■ What the task requires
All entries below must be given again exactly as they stand.

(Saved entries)
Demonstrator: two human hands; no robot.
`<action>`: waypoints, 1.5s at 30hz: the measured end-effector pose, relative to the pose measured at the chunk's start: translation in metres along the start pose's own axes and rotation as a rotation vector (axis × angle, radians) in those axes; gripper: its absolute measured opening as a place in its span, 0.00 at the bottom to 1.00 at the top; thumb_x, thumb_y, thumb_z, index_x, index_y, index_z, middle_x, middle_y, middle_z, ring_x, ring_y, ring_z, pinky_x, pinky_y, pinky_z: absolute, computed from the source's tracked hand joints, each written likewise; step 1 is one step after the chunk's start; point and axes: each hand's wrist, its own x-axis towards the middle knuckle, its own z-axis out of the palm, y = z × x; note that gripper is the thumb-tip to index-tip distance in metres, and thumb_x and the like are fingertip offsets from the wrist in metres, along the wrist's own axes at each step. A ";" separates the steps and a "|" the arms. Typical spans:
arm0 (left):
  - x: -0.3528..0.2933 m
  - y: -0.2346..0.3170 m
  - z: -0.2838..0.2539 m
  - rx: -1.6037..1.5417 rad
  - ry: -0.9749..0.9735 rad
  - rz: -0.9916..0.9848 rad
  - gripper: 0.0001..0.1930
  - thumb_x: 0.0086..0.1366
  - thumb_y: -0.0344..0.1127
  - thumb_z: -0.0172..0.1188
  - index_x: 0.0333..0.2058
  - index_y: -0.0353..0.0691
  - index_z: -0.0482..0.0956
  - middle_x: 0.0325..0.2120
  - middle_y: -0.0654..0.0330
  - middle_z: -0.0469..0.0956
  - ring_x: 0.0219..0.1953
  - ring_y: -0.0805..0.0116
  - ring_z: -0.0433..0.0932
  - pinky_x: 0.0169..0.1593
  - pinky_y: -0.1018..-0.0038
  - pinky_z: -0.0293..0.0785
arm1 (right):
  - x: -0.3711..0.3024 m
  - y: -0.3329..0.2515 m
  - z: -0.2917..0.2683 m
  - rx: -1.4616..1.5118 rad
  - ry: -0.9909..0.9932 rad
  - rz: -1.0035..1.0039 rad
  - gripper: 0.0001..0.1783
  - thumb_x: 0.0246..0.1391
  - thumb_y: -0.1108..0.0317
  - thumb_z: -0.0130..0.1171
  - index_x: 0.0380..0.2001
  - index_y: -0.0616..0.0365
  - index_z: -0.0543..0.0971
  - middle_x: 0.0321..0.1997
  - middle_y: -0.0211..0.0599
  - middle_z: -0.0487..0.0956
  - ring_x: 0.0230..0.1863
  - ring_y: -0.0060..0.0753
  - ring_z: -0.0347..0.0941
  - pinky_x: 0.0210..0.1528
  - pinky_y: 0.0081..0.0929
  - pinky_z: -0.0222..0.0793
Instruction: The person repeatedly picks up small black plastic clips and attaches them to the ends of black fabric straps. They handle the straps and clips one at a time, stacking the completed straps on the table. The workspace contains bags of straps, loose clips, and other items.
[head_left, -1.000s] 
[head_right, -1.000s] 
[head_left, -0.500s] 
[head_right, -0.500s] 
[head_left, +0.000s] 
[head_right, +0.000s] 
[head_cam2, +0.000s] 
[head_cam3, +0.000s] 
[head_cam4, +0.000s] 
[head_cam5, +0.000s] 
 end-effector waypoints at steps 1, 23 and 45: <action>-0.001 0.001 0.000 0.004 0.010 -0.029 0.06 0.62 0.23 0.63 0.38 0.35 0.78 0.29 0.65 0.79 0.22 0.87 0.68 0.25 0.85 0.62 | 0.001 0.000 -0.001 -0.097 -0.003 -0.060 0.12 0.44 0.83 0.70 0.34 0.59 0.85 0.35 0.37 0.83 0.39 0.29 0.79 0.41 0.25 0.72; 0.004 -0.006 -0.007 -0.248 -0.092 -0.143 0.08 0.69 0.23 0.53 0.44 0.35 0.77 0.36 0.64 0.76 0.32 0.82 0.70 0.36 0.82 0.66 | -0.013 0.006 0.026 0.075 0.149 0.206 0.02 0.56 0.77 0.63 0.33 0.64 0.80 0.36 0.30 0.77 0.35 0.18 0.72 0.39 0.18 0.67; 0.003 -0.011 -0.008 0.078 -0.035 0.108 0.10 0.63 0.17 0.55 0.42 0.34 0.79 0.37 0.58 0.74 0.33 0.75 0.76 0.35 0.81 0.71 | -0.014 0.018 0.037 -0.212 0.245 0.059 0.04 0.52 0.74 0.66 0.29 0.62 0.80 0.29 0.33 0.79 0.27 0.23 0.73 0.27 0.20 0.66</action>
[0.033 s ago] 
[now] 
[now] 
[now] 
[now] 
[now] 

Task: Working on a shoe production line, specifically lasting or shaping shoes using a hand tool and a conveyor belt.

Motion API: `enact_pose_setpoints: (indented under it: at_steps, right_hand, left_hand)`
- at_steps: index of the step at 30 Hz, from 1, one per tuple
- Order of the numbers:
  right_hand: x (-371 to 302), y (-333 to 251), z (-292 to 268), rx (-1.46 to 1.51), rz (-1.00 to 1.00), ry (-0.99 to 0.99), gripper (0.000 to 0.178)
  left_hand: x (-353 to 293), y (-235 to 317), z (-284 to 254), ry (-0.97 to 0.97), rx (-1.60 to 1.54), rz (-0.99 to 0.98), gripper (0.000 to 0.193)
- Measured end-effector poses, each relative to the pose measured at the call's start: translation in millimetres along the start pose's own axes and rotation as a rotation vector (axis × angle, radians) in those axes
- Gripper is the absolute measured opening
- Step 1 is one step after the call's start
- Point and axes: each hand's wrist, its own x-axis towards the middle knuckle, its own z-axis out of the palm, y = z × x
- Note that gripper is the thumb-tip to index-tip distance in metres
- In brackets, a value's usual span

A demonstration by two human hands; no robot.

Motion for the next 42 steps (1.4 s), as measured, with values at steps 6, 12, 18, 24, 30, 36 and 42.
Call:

■ Written solution
Demonstrator: two human hands; no robot.
`<action>`: waypoints, 1.5s at 30hz: the measured end-effector pose, relative to the pose measured at the chunk's start: translation in metres along the start pose's own axes and rotation as a rotation vector (axis × angle, radians) in those axes; gripper: its absolute measured opening as a place in its span, 0.00 at the bottom to 1.00 at the top; thumb_x, thumb_y, thumb_z, index_x, index_y, index_z, middle_x, middle_y, middle_z, ring_x, ring_y, ring_z, pinky_x, pinky_y, pinky_z: absolute, computed from the source's tracked hand joints, each written likewise; step 1 is one step after the chunk's start; point and axes: each hand's wrist, its own x-axis towards the middle knuckle, its own z-axis out of the palm, y = z × x; note that gripper is the thumb-tip to index-tip distance in metres, and thumb_x and the like are fingertip offsets from the wrist in metres, along the wrist's own axes at each step. A ";" separates the steps and a "|" the arms. Typical spans:
arm0 (left):
  - x: -0.3528..0.2933 m
  - y: -0.2346..0.3170 m
  - z: -0.2838..0.2539 m
  - rx: -1.6037..1.5417 rad
  - ry: -0.9749..0.9735 rad
  - rz: -0.9916..0.9848 rad
  - gripper: 0.0001..0.1930
  - thumb_x: 0.0086..0.1366
  - thumb_y: -0.0344..0.1127
  - thumb_z: -0.0172..0.1188
  - index_x: 0.0333..0.2058
  - index_y: -0.0353..0.0691
  - index_z: -0.0482..0.0956
  - middle_x: 0.0325..0.2120
  - middle_y: -0.0654..0.0330
  - middle_z: -0.0469..0.0956
  - ring_x: 0.0219..0.1953
  - ring_y: -0.0805..0.0116
  - ring_z: -0.0433..0.0932
  - pinky_x: 0.0169..0.1593
  - pinky_y: -0.1018..-0.0038
  - pinky_z: -0.0293..0.0785
arm1 (right):
  - x: -0.3711..0.3024 m
  - y: -0.3329..0.2515 m
  - z: -0.2917..0.2683 m
  - rx: -1.4616..1.5118 rad
  - ry: -0.9909..0.9932 rad
  - rz: -1.0035..1.0039 rad
  - gripper: 0.0001..0.1783
  - thumb_x: 0.0246..0.1391
  - thumb_y: -0.1108..0.0317
  - thumb_z: -0.0130..0.1171
  - index_x: 0.0380..0.2001
  - index_y: -0.0616..0.0365
  - index_z: -0.0543..0.0971
  - middle_x: 0.0321..0.1997
  - middle_y: -0.0211..0.0599
  - middle_z: -0.0487..0.0956
  - ring_x: 0.0230..0.1863
  - ring_y: -0.0060..0.0753
  - ring_z: -0.0347..0.0941
  - pinky_x: 0.0210..0.1528
  - pinky_y: 0.0081..0.0929
  - pinky_z: -0.0222..0.0793
Instruction: The person repeatedly picks up small black plastic clips and attaches them to the ends of black fabric straps. They handle the straps and clips one at a time, stacking the completed straps on the table. The workspace contains bags of straps, loose clips, and other items.
[head_left, -1.000s] 
[head_right, -1.000s] 
[head_left, -0.500s] 
[head_right, -0.500s] 
[head_left, +0.000s] 
[head_right, +0.000s] 
[head_cam2, +0.000s] 
[head_cam3, +0.000s] 
[head_cam4, +0.000s] 
[head_cam5, +0.000s] 
 end-effector waypoints at steps 1, 23 and 45: <action>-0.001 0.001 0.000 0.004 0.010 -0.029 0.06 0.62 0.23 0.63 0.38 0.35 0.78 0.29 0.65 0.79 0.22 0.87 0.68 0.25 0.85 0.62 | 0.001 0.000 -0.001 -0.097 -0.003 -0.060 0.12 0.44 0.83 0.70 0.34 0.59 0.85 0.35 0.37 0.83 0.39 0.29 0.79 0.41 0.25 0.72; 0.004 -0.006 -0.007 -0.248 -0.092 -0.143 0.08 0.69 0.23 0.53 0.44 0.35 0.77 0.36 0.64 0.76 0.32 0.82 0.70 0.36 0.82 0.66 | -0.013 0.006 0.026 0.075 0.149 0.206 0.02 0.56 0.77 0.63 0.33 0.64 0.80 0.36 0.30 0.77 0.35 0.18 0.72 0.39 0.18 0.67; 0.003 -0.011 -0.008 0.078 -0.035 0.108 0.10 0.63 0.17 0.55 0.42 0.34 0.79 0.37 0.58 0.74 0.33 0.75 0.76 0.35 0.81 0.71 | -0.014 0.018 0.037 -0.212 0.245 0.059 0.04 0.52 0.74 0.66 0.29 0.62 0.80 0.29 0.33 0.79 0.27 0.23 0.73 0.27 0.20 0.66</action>
[0.033 s ago] 
[now] 
[now] 
[now] 
[now] 
[now] 

Task: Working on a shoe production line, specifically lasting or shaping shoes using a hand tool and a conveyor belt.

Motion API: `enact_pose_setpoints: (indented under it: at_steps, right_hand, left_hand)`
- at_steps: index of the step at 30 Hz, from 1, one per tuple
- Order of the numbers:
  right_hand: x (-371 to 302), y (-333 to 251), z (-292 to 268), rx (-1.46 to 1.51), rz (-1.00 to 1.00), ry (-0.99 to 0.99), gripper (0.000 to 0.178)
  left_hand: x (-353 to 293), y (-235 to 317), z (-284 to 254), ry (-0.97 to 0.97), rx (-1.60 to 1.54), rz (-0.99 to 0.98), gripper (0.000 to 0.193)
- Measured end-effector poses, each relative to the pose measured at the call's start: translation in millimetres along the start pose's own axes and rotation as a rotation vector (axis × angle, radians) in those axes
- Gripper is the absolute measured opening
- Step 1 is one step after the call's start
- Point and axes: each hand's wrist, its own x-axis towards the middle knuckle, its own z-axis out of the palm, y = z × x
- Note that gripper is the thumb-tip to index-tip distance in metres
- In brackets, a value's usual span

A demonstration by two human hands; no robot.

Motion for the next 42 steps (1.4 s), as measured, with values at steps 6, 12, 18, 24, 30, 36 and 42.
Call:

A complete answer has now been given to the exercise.